I woke up this morning thinking about what to bake with the last of my pears, (I say last even though there are still several on my counter.) I opened my email and saw a recipe for a spiced applesauce cake, it looked so good that I decided to do a spin-off using pears. I made a quick batch of pearsauce, I didn’t mill them this time, I just mashed them up a bit.

I also cut the sugar back and adjusted the spicing slightly. I used fresh ginger instead of powdered and added a bit of lemon zest to the batter.

There was a bit or pearsauce leftover so I served the cake with a spoonful of that as well as some whipped cream.

For the cake:

Cream together…

1 stick butter

1 scant cup brown sugar

1 tsp vanilla

1 tsp fresh grated ginger

zest of 1/2 lemon


2 farm fresh eggs, one at a time.

Beat in…

1 3/4 cups pearsauce (or unsweetened applesauce)

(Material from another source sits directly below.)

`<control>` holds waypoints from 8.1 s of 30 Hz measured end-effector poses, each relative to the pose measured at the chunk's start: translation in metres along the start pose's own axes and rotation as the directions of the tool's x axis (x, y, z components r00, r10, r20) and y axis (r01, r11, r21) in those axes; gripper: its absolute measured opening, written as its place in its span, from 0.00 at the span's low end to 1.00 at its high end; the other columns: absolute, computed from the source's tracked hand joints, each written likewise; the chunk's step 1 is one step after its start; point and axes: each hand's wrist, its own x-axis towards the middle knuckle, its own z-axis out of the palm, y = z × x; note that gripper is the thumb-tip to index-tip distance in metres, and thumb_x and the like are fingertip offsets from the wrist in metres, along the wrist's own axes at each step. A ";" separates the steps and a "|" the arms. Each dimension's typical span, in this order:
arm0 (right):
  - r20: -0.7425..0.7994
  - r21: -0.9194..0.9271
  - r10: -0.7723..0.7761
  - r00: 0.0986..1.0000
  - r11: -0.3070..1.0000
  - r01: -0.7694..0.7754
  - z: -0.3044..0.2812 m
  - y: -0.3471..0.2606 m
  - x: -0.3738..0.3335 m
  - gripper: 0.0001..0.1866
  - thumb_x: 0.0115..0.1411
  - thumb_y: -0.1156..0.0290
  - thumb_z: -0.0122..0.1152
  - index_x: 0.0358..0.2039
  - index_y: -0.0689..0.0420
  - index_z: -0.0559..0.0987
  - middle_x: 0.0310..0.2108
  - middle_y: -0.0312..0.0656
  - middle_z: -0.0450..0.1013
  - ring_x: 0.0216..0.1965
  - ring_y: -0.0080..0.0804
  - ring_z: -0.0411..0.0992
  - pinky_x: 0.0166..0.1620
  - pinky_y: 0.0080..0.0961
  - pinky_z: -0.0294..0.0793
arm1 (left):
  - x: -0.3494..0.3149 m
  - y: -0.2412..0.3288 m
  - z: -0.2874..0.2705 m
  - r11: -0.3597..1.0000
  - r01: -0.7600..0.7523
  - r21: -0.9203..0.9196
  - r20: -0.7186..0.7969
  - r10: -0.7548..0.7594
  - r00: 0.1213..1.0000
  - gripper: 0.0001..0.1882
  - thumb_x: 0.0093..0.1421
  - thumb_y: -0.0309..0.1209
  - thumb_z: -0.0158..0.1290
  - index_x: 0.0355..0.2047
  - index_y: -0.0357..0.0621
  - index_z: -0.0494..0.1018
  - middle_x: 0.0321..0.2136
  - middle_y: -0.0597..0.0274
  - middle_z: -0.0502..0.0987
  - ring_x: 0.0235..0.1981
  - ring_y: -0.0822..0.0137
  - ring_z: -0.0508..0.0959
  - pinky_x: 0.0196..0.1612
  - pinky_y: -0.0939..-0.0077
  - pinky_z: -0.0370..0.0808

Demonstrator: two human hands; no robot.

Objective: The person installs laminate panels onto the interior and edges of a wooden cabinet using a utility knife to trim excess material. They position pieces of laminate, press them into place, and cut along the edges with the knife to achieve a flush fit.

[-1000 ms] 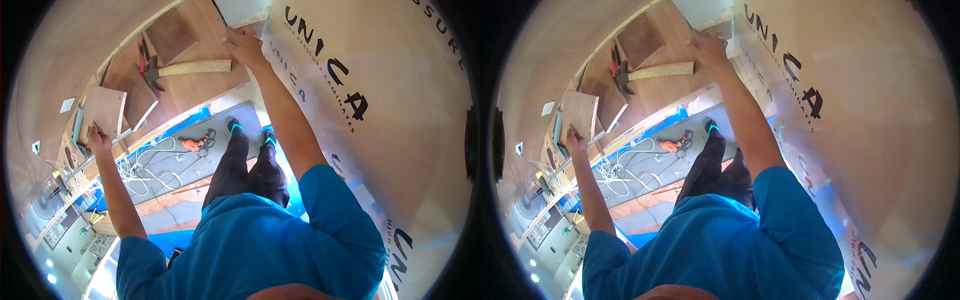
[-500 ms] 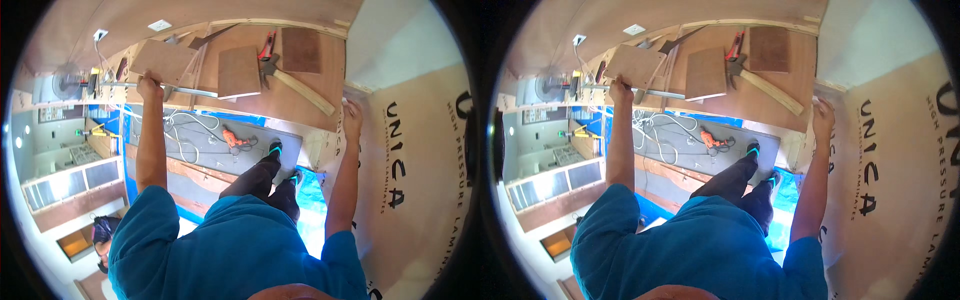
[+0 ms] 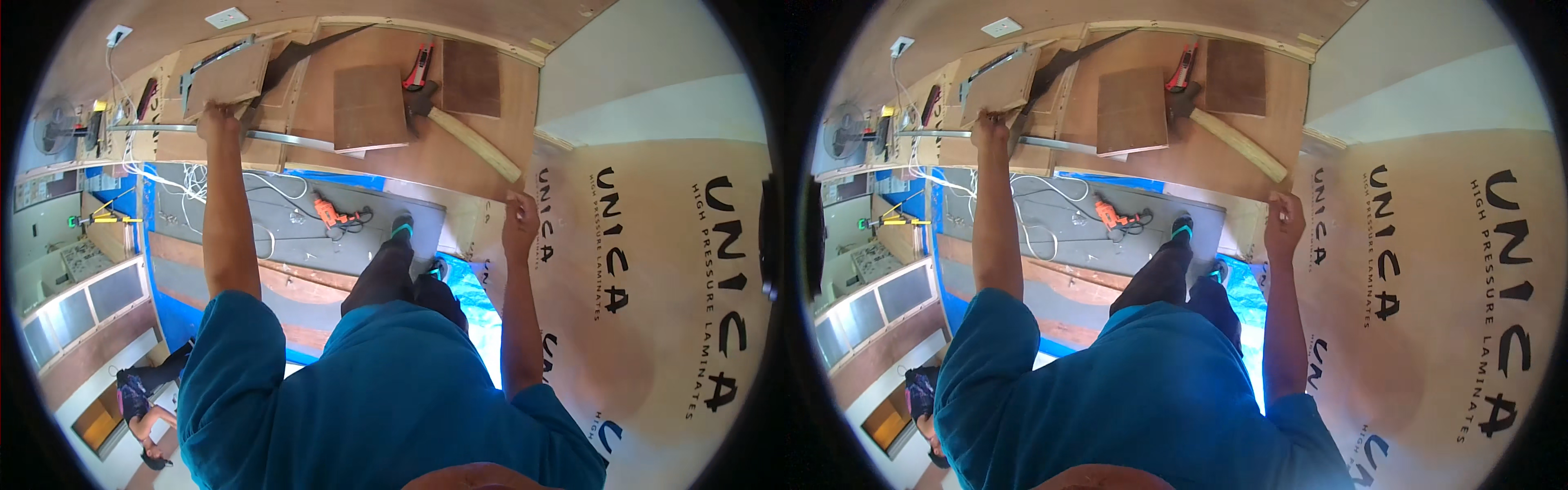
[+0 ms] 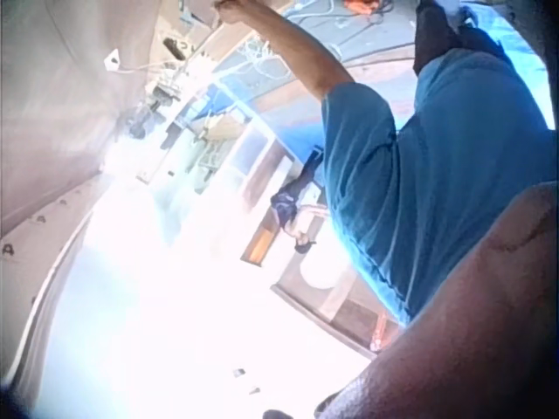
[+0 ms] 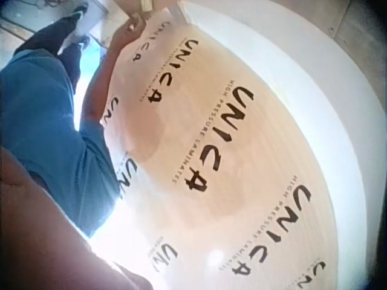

Mix together in a separate bowl…

2 cups flour

2 tsp baking powder

1/2 tsp baking soda

1/2 tsp salt

1/2 – 3/4 tsp cinnamon

1/8 tsp ground clove

Slowly add dry ingredients to the applesauce mixture. Pour batter into a well-greased cake pan or square baking dish. Bake at 350* for about 35 minutes, until golden brown. Serve with pearsauce and whipped cream.